Funeral Blues

Elegy

A dead dude, mourners, a funeral, and a sad speaker? Sounds like an elegy to Shmoop. Elegies can take lots of different shapes and forms, since there are no rhyming or metrical rules for an elegy. But the great thing about "Funeral Blues" is that it's written in what are called elegiac stanzas…more or less.

An elegiac stanza is a quatrain written in iambic pentameter, usually with the rhyme scheme ABAB. Here's where the "more or less" comes in. "Funeral Blues" is written in quatrains, and it does make use of iambic pentameter, but it's highly irregular in its meter, with extra syllables here and wonky feet there. And the rhyme scheme is tweaked a bit, too: AABB instead of ABAB. Auden is using heroic couplets instead of alternating rhymes.

Still, the shoe fits, if a bit awkwardly.

Shakin' Up the Blues

Now, for the nitty-gritty stuff. Let's look at some of the messier moments, when "Funeral Blues" shakes up the form and lets its freak flag fly.

Take a look at line 1.

Stop all the clocks, cut off the telephone.
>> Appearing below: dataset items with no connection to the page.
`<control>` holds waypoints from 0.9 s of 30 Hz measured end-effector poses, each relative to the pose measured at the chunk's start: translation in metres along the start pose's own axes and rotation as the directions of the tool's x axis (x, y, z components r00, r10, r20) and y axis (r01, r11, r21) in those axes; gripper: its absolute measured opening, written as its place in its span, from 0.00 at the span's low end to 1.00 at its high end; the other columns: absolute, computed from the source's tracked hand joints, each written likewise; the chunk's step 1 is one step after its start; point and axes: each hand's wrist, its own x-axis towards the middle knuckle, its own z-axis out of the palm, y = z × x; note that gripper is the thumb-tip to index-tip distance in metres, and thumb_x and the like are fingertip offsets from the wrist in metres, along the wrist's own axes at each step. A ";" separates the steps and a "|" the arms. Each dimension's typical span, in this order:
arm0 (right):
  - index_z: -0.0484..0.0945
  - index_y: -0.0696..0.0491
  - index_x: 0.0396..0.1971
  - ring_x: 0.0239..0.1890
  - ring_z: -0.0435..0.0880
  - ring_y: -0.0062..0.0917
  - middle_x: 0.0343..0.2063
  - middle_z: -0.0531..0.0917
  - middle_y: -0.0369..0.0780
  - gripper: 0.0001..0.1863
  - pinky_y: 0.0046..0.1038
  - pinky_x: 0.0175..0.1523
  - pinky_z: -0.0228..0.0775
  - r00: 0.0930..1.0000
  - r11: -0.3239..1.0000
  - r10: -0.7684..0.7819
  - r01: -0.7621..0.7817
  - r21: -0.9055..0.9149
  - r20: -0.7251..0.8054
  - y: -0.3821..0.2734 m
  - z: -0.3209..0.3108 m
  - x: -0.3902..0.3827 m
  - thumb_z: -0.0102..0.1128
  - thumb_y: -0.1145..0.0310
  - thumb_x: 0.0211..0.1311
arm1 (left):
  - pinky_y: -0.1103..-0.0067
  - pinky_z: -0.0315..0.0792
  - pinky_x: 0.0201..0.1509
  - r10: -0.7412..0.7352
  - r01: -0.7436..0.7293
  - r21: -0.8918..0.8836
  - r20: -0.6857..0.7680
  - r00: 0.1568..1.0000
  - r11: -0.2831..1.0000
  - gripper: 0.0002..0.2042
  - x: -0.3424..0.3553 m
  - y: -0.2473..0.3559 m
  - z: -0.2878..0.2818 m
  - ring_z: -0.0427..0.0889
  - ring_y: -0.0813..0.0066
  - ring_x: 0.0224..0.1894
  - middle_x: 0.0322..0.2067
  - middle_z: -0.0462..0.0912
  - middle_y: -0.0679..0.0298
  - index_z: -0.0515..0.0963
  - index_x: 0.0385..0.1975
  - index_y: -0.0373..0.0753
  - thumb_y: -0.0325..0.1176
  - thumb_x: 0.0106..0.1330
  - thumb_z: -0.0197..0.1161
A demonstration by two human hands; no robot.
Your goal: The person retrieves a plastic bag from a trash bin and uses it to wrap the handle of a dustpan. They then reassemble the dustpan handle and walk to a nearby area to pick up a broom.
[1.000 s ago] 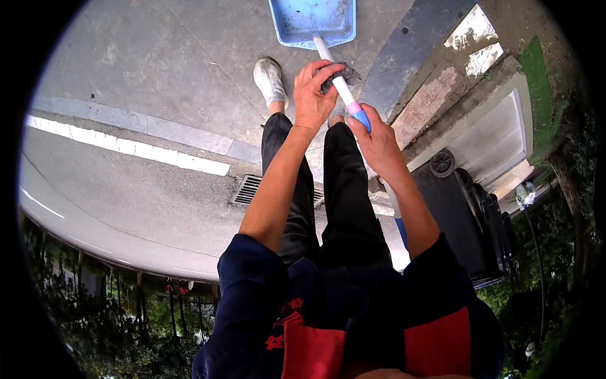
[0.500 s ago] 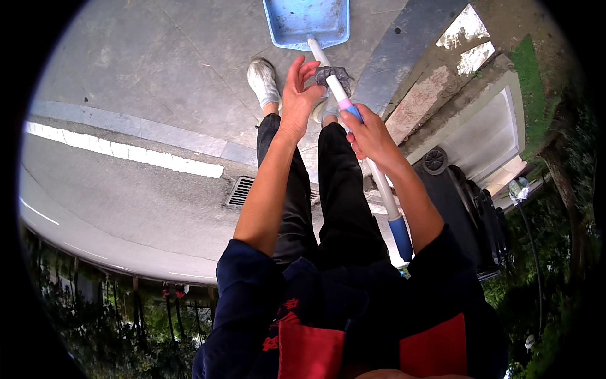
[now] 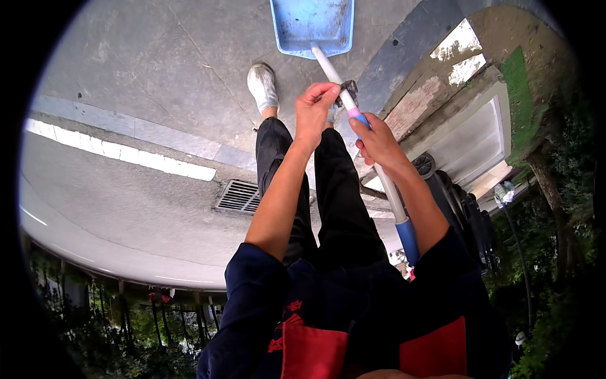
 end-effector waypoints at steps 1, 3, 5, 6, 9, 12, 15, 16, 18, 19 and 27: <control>0.69 0.57 0.35 0.13 0.68 0.21 0.15 0.70 0.37 0.17 0.26 0.17 0.62 1.000 1.000 -0.007 0.006 -0.018 -0.011 0.003 -0.001 0.001 0.48 0.56 0.60 | 0.86 0.68 0.37 -0.024 0.023 -0.045 -0.020 1.000 0.999 0.05 0.001 0.002 -0.001 0.74 0.82 0.30 0.26 0.78 0.69 0.79 0.34 0.35 0.27 0.60 0.59; 0.69 0.58 0.36 0.15 0.71 0.28 0.17 0.72 0.42 0.18 0.31 0.21 0.64 0.985 0.979 -0.158 0.146 -0.144 -0.072 0.017 0.001 0.005 0.48 0.55 0.61 | 0.86 0.67 0.35 -0.075 0.067 -0.125 -0.060 0.995 0.990 0.06 0.002 0.006 -0.002 0.74 0.83 0.29 0.24 0.77 0.69 0.78 0.34 0.35 0.30 0.62 0.58; 0.69 0.57 0.39 0.15 0.71 0.27 0.17 0.72 0.41 0.18 0.30 0.22 0.63 0.961 0.946 -0.256 0.228 -0.233 -0.100 0.022 0.004 0.001 0.49 0.56 0.61 | 0.87 0.66 0.32 -0.132 0.111 -0.197 -0.095 0.987 0.974 0.07 0.003 0.005 0.000 0.72 0.84 0.26 0.22 0.76 0.71 0.78 0.34 0.36 0.32 0.64 0.56; 0.69 0.56 0.42 0.15 0.69 0.23 0.17 0.71 0.38 0.18 0.27 0.20 0.62 0.955 0.935 -0.277 0.243 -0.257 -0.106 0.023 0.006 -0.003 0.50 0.57 0.61 | 0.87 0.64 0.31 -0.146 0.133 -0.178 -0.065 0.987 0.975 0.07 0.003 0.006 -0.002 0.71 0.85 0.25 0.21 0.75 0.71 0.78 0.33 0.36 0.32 0.63 0.57; 0.68 0.56 0.46 0.18 0.71 0.23 0.18 0.73 0.39 0.19 0.27 0.24 0.63 0.911 0.878 -0.391 0.324 -0.351 -0.136 0.029 0.009 -0.015 0.51 0.58 0.62 | 0.89 0.58 0.25 -0.196 0.192 -0.166 -0.010 0.981 0.967 0.05 0.000 0.012 0.001 0.66 0.88 0.20 0.18 0.72 0.73 0.78 0.30 0.37 0.31 0.61 0.59; 0.66 0.57 0.48 0.23 0.75 0.37 0.20 0.75 0.47 0.20 0.34 0.30 0.65 0.911 0.877 -0.389 0.321 -0.358 -0.135 0.023 0.009 -0.035 0.51 0.59 0.62 | 0.89 0.60 0.25 -0.242 0.238 -0.203 0.005 0.970 0.950 0.04 -0.006 0.018 0.005 0.68 0.87 0.21 0.19 0.75 0.72 0.79 0.29 0.36 0.29 0.58 0.62; 0.63 0.58 0.47 0.23 0.76 0.50 0.17 0.74 0.53 0.20 0.40 0.28 0.63 0.903 0.865 -0.412 0.346 -0.362 -0.122 0.023 0.005 -0.051 0.50 0.60 0.63 | 0.86 0.65 0.28 -0.312 0.311 -0.214 0.032 0.950 0.926 0.04 -0.023 0.037 0.021 0.72 0.84 0.24 0.21 0.77 0.69 0.79 0.27 0.35 0.28 0.55 0.64; 0.63 0.58 0.47 0.23 0.76 0.50 0.18 0.74 0.53 0.19 0.40 0.28 0.63 0.908 0.871 -0.400 0.334 -0.362 -0.123 0.021 0.003 -0.056 0.50 0.61 0.63 | 0.85 0.67 0.29 -0.326 0.324 -0.195 0.022 0.945 0.926 0.04 -0.027 0.040 0.025 0.73 0.83 0.24 0.22 0.78 0.68 0.78 0.27 0.35 0.27 0.55 0.64; 0.63 0.58 0.48 0.23 0.76 0.49 0.18 0.75 0.53 0.20 0.40 0.28 0.64 0.912 0.874 -0.391 0.328 -0.360 -0.119 0.022 0.000 -0.066 0.51 0.62 0.63 | 0.83 0.69 0.31 -0.355 0.350 -0.162 0.000 0.935 0.923 0.04 -0.034 0.042 0.033 0.76 0.81 0.26 0.23 0.79 0.66 0.78 0.26 0.34 0.27 0.54 0.65; 0.63 0.58 0.48 0.23 0.76 0.49 0.18 0.75 0.53 0.20 0.40 0.28 0.64 0.910 0.871 -0.398 0.336 -0.357 -0.113 0.023 -0.001 -0.070 0.51 0.62 0.62 | 0.80 0.70 0.34 -0.369 0.370 -0.158 0.036 0.929 0.915 0.05 -0.037 0.041 0.035 0.76 0.78 0.27 0.24 0.79 0.64 0.78 0.28 0.34 0.29 0.55 0.64; 0.65 0.57 0.49 0.24 0.76 0.42 0.21 0.74 0.50 0.19 0.34 0.30 0.65 0.859 0.844 -0.489 0.421 -0.333 -0.151 0.036 -0.001 -0.084 0.53 0.64 0.61 | 0.72 0.72 0.41 -0.293 0.365 -0.486 0.219 0.931 0.794 0.10 -0.061 0.027 0.047 0.76 0.70 0.30 0.23 0.73 0.64 0.72 0.27 0.36 0.37 0.61 0.59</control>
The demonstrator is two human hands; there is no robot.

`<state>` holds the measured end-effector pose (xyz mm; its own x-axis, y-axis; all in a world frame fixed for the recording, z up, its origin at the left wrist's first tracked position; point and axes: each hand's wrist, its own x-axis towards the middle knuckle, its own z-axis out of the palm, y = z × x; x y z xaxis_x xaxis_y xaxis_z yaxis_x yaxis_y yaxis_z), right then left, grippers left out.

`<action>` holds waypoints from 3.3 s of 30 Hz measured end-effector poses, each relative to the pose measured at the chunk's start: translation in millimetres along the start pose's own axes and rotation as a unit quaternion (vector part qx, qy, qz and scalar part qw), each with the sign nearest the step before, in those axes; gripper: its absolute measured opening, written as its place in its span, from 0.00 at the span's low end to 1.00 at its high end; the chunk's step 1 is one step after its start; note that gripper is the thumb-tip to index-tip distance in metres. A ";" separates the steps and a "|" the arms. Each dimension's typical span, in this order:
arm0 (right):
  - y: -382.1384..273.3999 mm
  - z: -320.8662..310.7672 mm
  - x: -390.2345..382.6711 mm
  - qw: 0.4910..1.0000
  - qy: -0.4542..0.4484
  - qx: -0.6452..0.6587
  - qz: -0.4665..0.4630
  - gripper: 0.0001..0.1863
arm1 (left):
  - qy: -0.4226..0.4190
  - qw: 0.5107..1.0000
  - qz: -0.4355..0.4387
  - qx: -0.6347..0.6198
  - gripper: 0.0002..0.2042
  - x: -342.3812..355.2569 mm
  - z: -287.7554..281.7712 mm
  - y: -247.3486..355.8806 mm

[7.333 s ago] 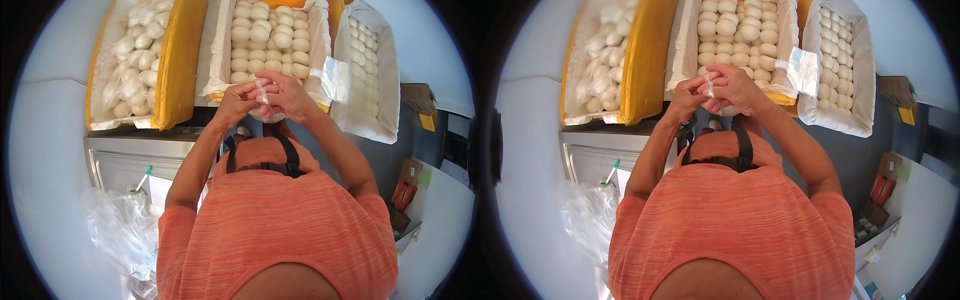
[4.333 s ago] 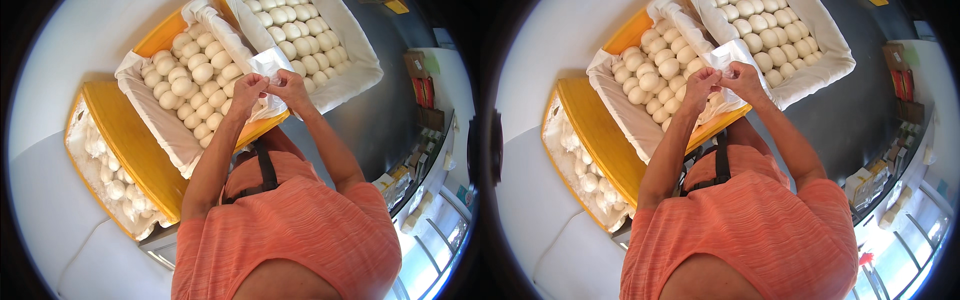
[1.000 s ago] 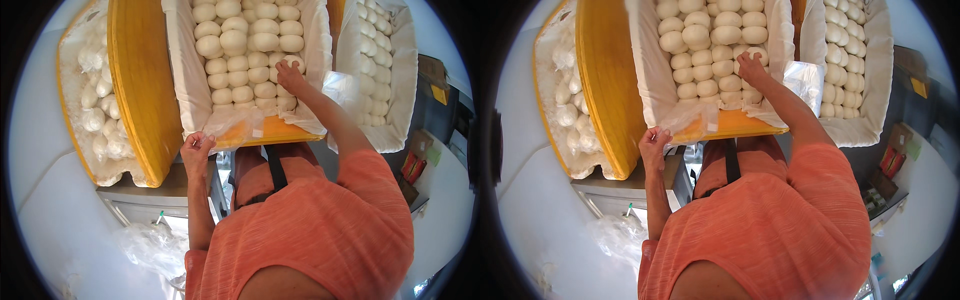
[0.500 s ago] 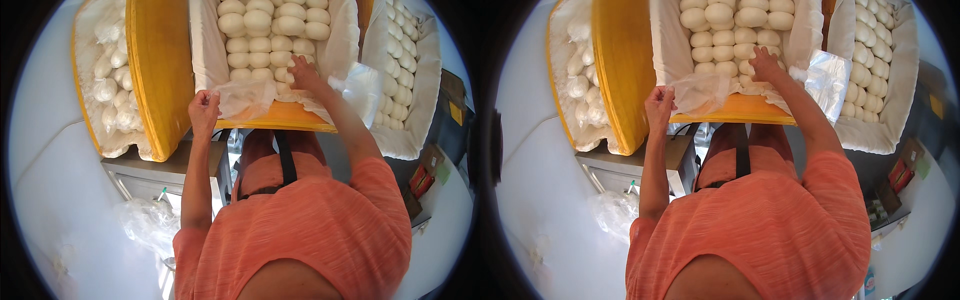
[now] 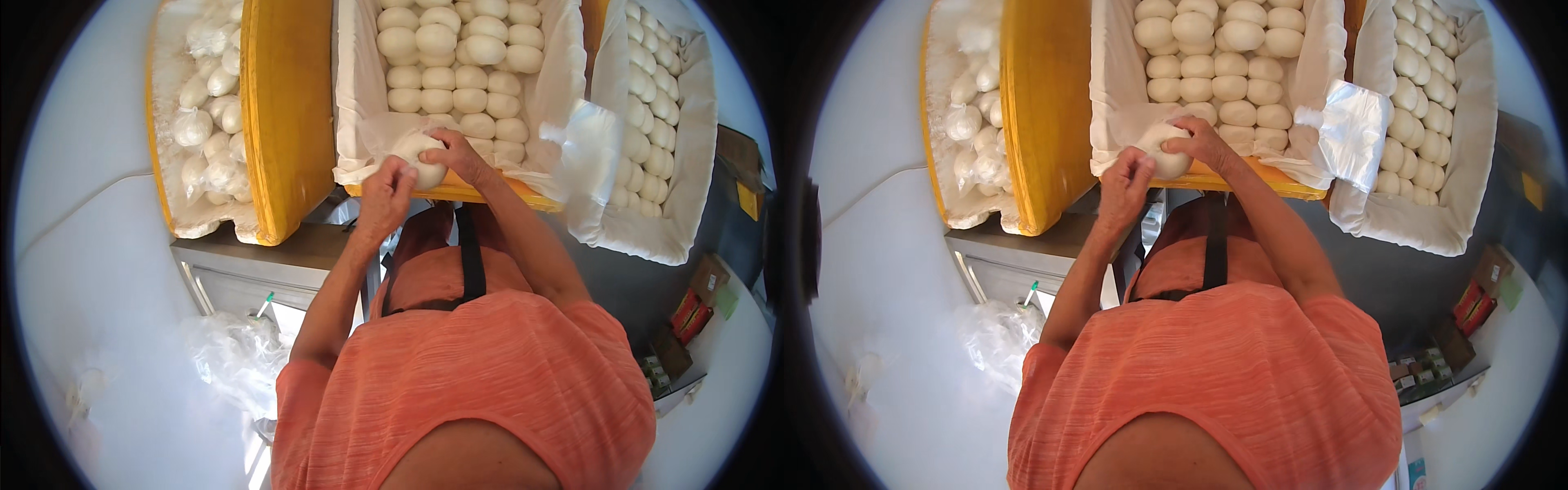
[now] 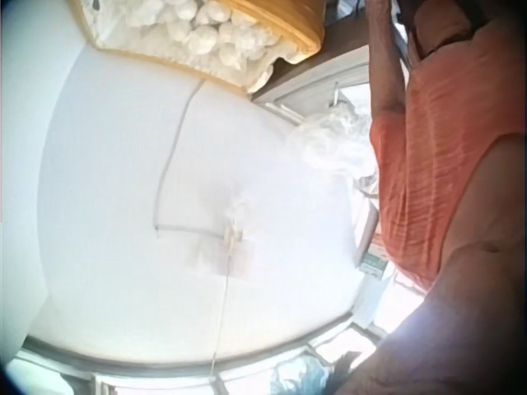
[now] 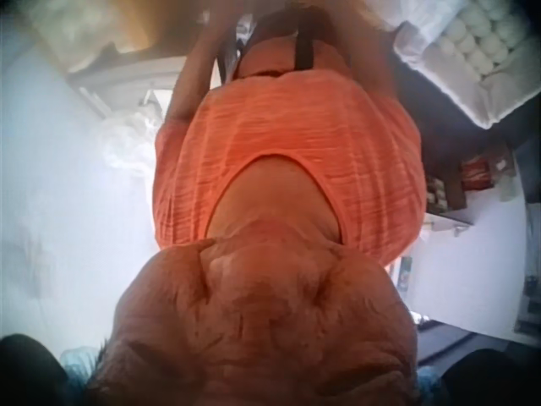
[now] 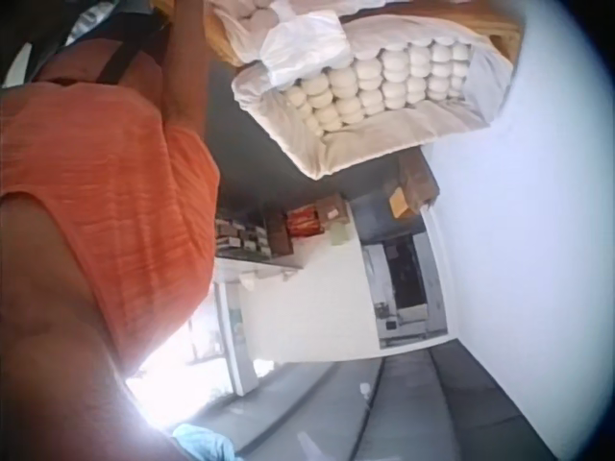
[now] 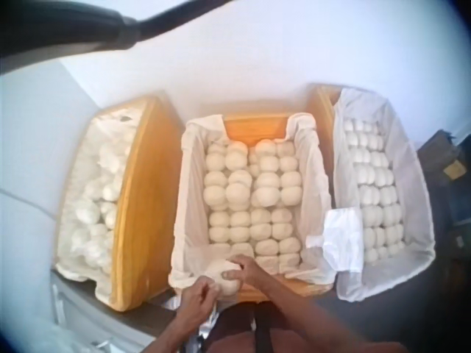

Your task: The person repeatedly picks up small white dough balls from a yellow crate and places them into clear plastic bags. They then tie the bags shut and set them aside, continuing the process with the remaining dough balls.

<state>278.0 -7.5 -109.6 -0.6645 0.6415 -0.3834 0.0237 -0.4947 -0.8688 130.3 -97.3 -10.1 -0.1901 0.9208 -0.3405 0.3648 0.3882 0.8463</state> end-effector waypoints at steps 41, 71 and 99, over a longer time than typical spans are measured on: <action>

Pretty perfect iambic pentameter, wouldn't you say? But what about the next line?

Prevent the dog from barking with a juicy bone.

Shmoop counts twelve syllables, which means we're likely dealing with a line of iambic hexameter—that's six iambs all in a row. Auden shakes things up, right at the beginning of the poem to let us know this won't be your typical elegy.

Then line 3 goes

Silence the pianos and with muffled drum

Auden drops in a trochee in the place of an iamb in the first foot of the line. Then, just after that, he drops in an anapest, which accounts for the extra syllable in the line.

And finally, the last line of the stanza brings us back to the wonderful world of regular old iambic pentameter:

Bring out the coffin let the mourners come.

Phew. Thank goodness were back to some normalcy.

Why So Wonky?

But of course that raises the question: why does Auden do all this metrical variation in the first place? To be frank, there are a lot of plausible theories. Auden was known for being a virtuoso of form, so hey, maybe he's just having a bit of fun. But we think it's more likely that each choice is a deliberate one.

Take that trochee that starts off line 3. It sure draws a lot of attention to the word "silence." It practically rings in your ears. And then, there's that super lengthy line 2. Coming after "stop all the clocks," it sure slows down time a bit, and in a way, it fulfills the command that came in the previous line. He's clever, that Auden, so what some may write off as sloppiness, laziness, or even just quirky variations, are more likely deliberate choices.